Your instructions: Give back exactly the lines of the data below, starting with the line that has "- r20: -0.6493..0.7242" and going on through the line that has "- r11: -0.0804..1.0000".

Dataset excerpts
◆ ◆ ◆ ◆ ◆
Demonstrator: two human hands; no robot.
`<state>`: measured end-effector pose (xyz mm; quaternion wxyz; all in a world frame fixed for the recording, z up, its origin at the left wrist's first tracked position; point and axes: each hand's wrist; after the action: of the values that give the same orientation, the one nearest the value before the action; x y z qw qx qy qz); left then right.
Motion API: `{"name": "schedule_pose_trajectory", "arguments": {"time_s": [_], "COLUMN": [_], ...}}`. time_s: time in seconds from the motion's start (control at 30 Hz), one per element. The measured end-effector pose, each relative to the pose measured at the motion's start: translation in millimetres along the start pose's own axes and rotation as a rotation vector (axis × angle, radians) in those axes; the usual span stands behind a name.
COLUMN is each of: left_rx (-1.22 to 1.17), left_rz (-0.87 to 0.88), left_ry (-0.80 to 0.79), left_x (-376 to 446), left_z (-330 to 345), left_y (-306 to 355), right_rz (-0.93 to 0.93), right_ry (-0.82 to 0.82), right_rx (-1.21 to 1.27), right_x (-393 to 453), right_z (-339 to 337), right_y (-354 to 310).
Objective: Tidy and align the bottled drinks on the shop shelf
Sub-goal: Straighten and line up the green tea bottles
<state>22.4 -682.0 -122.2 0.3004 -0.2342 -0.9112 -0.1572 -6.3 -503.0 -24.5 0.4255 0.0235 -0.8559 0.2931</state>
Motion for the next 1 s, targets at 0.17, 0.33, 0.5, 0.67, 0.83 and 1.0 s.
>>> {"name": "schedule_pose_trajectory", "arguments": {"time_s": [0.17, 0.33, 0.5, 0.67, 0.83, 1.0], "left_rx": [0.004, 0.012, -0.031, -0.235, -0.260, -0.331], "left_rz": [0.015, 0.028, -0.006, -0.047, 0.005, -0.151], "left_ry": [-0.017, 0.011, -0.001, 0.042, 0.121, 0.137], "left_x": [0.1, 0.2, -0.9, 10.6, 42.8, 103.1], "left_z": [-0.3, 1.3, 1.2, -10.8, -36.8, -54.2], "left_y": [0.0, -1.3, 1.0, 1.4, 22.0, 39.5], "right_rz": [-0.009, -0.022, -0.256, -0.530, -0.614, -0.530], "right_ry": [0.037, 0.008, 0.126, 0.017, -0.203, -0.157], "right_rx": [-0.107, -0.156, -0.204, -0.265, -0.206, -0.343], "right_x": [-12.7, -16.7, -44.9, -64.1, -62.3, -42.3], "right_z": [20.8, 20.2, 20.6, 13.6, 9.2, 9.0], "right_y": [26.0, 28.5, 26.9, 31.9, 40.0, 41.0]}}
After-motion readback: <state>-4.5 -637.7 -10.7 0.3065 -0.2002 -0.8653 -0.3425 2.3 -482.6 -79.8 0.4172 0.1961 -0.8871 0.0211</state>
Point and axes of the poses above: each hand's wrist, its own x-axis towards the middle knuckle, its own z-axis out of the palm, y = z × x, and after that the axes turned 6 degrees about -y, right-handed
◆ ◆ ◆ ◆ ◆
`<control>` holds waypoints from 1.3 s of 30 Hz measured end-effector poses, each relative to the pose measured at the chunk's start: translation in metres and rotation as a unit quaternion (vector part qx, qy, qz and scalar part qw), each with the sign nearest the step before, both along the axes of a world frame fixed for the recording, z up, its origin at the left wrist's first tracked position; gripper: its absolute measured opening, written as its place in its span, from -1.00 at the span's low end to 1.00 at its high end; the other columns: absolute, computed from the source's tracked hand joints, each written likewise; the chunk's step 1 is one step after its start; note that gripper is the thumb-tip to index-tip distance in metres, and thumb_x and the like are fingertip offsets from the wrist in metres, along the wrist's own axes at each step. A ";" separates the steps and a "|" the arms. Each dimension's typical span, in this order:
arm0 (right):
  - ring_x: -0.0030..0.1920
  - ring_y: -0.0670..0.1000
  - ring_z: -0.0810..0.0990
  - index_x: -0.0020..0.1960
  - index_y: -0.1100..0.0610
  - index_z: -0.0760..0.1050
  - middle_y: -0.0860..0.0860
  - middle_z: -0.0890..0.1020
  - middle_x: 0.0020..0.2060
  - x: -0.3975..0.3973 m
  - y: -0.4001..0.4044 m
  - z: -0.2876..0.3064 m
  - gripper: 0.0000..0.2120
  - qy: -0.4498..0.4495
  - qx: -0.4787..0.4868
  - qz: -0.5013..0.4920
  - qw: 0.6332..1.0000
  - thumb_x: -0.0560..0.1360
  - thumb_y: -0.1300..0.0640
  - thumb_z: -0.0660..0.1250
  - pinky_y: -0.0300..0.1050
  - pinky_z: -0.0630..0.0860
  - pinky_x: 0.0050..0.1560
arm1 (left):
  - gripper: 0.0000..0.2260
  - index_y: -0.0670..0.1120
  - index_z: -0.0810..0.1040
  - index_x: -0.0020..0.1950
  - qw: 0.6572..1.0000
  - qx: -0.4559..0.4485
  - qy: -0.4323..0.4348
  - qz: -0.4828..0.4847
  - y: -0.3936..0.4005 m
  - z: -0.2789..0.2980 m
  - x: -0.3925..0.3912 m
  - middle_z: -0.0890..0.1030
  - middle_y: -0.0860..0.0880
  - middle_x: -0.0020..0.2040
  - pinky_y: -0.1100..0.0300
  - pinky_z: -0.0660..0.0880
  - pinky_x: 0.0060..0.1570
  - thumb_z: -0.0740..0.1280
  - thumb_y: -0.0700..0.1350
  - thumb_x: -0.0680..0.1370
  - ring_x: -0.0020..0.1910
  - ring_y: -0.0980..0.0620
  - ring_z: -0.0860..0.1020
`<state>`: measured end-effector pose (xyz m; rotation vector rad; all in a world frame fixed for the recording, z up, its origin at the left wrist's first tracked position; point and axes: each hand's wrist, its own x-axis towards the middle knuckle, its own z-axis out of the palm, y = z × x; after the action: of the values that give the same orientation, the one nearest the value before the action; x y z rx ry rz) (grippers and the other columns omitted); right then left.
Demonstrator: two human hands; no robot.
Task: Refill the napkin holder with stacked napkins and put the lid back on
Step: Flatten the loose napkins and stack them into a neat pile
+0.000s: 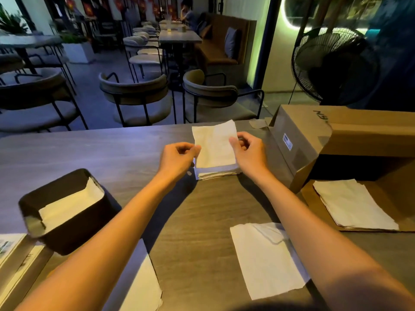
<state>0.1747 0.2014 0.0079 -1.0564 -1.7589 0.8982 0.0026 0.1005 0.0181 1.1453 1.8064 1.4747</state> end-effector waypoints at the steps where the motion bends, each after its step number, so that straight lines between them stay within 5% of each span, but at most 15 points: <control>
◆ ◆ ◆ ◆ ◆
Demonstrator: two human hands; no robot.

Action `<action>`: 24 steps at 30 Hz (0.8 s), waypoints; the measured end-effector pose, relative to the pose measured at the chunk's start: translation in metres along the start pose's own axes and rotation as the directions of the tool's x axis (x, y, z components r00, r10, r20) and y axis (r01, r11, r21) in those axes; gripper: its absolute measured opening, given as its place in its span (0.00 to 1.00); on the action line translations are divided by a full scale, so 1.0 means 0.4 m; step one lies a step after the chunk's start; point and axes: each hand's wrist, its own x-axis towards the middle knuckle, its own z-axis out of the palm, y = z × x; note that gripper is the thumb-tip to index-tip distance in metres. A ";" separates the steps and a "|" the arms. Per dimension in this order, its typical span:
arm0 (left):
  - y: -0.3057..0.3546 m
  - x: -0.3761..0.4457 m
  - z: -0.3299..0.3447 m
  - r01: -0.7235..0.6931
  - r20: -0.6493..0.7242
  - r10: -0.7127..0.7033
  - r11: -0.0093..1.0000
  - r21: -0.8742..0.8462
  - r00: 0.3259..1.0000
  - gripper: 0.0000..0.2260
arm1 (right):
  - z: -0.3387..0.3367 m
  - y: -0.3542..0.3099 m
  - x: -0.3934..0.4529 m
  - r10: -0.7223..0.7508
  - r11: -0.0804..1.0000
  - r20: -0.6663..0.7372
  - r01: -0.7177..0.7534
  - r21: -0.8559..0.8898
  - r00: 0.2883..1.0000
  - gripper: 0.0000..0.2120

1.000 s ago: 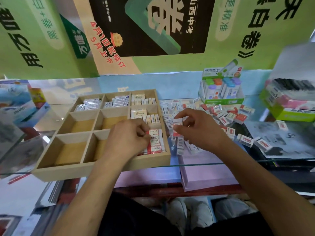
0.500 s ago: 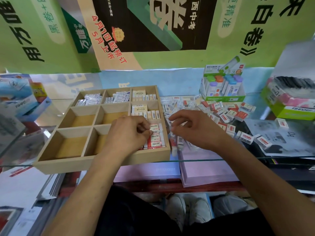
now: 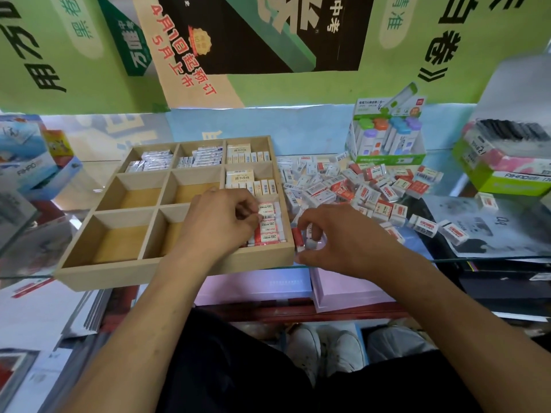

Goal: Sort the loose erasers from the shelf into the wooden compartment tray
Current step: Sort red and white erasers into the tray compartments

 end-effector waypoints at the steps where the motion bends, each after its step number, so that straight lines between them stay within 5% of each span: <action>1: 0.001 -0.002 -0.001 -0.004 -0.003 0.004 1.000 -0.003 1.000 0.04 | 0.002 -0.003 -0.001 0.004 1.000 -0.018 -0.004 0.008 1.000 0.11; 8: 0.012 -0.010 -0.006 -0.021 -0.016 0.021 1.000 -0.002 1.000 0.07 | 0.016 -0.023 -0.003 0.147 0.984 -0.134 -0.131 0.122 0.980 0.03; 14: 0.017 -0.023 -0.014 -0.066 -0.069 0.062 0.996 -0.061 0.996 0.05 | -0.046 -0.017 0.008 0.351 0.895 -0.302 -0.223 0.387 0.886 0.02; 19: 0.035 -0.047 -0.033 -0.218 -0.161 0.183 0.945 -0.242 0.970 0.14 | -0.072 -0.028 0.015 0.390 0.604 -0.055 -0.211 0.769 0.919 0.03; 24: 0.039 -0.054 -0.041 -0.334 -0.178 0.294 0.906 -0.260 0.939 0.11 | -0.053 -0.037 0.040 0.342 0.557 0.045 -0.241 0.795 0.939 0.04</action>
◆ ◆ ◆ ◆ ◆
Answer for the task:
  - r20: -0.6493..0.7242
  - r10: -0.7127..0.7033
  - r11: -0.0093..1.0000
  - r21: -0.8742..0.8462
  - r00: 0.3259..1.0000
  - gripper: 0.0000..0.2260
arm1 (right):
  - z: -0.3387..0.3367 m
  - y: -0.3542..0.3099 m
  - x: -0.3934..0.4529 m
  - r10: -0.7223..0.7508
  - r11: -0.0804..1.0000

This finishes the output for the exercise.